Activity
Keep every line in which "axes" occurs and drop the rest of the data.
### Supplied information ###
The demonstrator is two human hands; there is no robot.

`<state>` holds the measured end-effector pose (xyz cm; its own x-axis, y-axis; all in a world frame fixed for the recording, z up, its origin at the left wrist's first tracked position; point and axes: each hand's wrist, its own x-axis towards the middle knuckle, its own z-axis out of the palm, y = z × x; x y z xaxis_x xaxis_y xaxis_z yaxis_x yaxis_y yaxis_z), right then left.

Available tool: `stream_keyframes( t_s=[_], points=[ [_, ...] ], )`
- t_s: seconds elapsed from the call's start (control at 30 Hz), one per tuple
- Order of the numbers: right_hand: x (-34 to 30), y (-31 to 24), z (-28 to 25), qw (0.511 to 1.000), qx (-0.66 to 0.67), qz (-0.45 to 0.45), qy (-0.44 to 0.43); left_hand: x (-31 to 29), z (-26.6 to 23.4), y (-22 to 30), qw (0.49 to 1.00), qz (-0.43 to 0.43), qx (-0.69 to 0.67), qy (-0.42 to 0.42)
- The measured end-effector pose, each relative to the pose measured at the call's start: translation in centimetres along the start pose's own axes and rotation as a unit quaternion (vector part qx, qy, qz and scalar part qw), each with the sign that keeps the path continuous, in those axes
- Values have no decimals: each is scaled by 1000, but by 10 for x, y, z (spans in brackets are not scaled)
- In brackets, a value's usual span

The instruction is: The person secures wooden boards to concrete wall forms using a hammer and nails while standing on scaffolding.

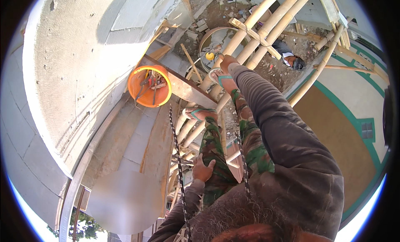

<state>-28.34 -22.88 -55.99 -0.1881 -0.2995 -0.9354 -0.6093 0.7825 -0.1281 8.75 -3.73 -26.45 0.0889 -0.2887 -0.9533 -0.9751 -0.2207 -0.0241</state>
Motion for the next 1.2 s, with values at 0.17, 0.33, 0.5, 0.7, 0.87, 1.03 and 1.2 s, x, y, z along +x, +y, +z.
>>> stream_keyframes(
  t_s=[0.17, 0.33, 0.5, 0.7, 0.87, 1.03, 1.2],
  points=[
    [33, 14, 15, 994, -98, -40, 8, 13, 7, 7, 1000, -5, -6, 26],
    [82, 29, 44, 978, -173, -104, 45, 21, 11, 3, 999, -10, -5, 30],
    [88, 27, 46, 995, -44, -44, 82, 25, 13, 5, 999, -34, 9, 21],
    [67, 11, 27, 993, 65, 21, 96, 26, 9, 15, 999, -29, -35, 5],
    [69, 6, 23, 993, 69, 24, 90, 27, 5, 19, 998, -60, -15, -5],
    [73, 9, 22, 990, 84, 16, 112, 26, 5, 23, 998, -62, -4, -1],
    [111, 28, 35, 992, 68, 8, 105, 24, 5, 27, 994, -71, -76, -16]
  ],
)
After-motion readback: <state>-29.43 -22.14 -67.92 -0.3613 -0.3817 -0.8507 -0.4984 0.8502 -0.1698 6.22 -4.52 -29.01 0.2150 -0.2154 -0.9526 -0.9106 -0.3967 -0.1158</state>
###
Written answer
`<state>` holds the measured end-effector pose (xyz cm; its own x-axis, y-axis; all in a world frame fixed for the recording, z up, its origin at the left wrist's first tracked position; point and axes: each hand's wrist, its own x-axis towards the middle knuckle, its own z-axis out of the palm, y = z × x; x y z xaxis_x xaxis_y xaxis_z yaxis_x yaxis_y yaxis_z), right then left.
- The measured end-effector pose, each relative to the pose measured at the call's start: translation in centimetres along the start pose's own axes and rotation as a unit quaternion (vector part qx, qy, qz and scalar part qw), each with the sign that keeps the path continuous, in those axes

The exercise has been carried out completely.